**Problem to solve:** For this exercise, output the line holding "white crumpled garment: stayed" and all subsequent lines of the entries below, unchanged, up to and including the last.
BEGIN Information
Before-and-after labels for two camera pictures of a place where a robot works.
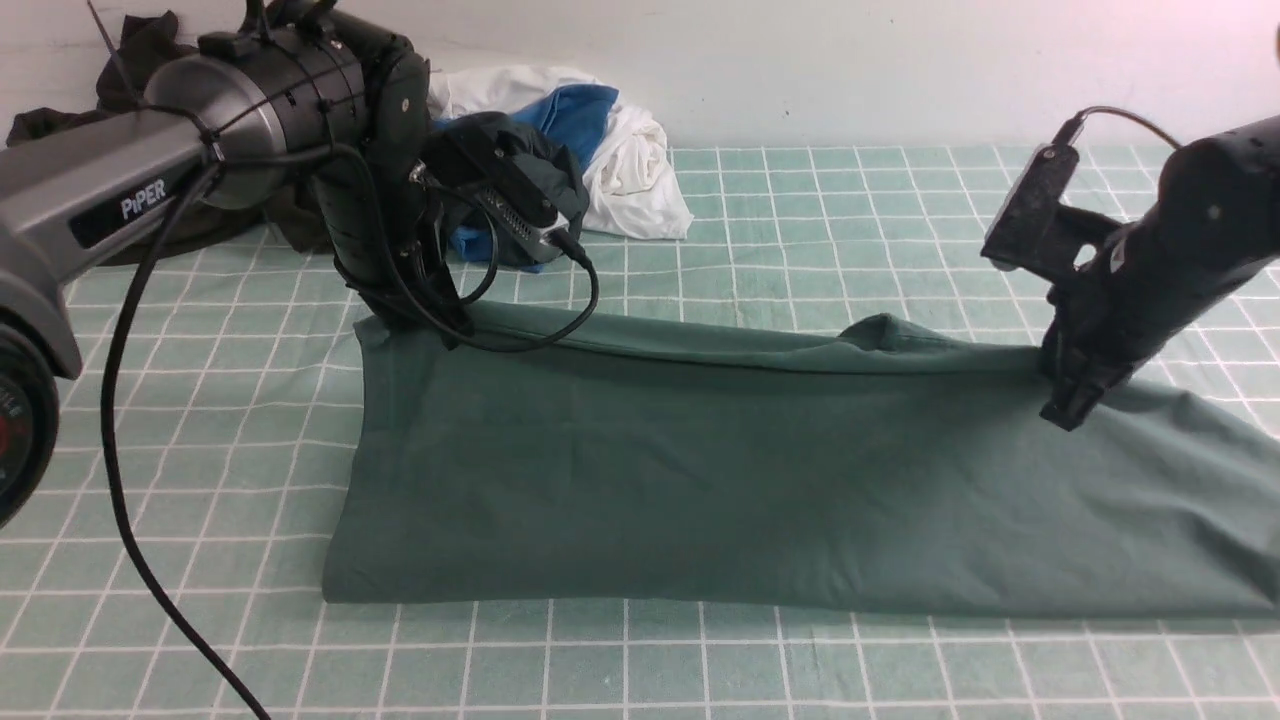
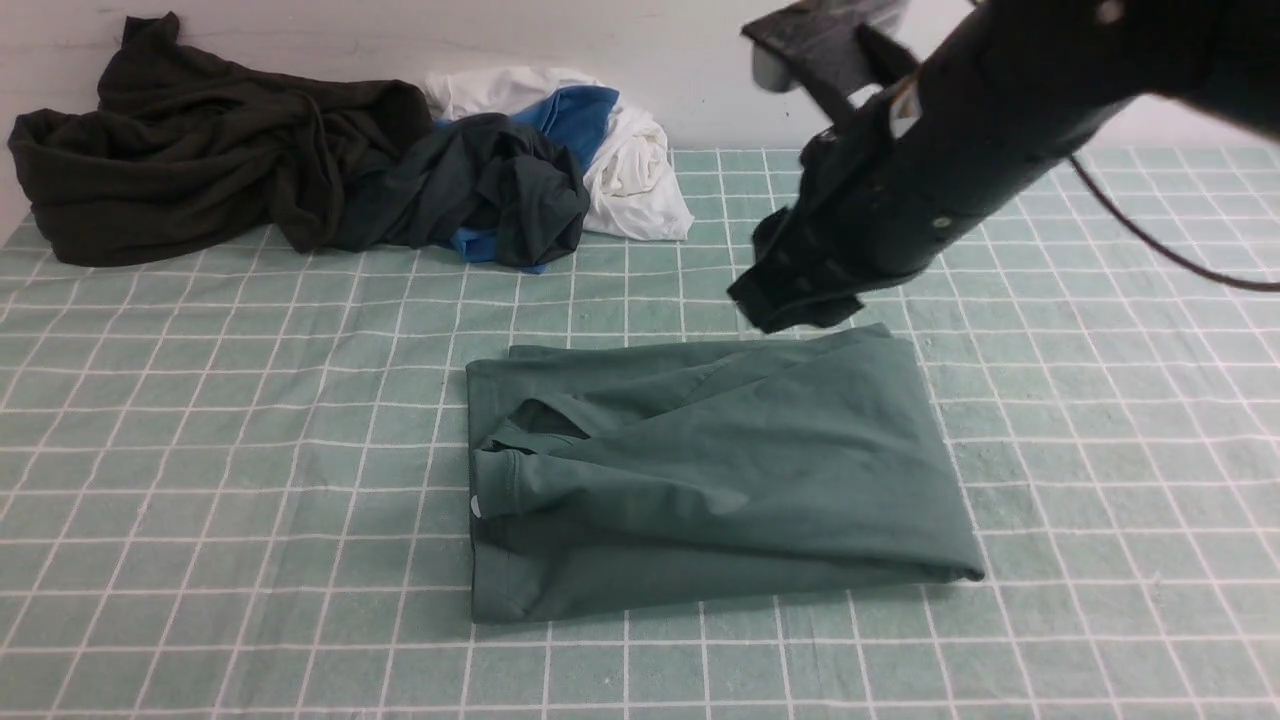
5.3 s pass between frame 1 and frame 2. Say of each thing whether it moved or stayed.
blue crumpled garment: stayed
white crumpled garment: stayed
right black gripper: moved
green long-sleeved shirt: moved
END Information
**Written solution:**
white crumpled garment: stayed
right black gripper: moved
green long-sleeved shirt: moved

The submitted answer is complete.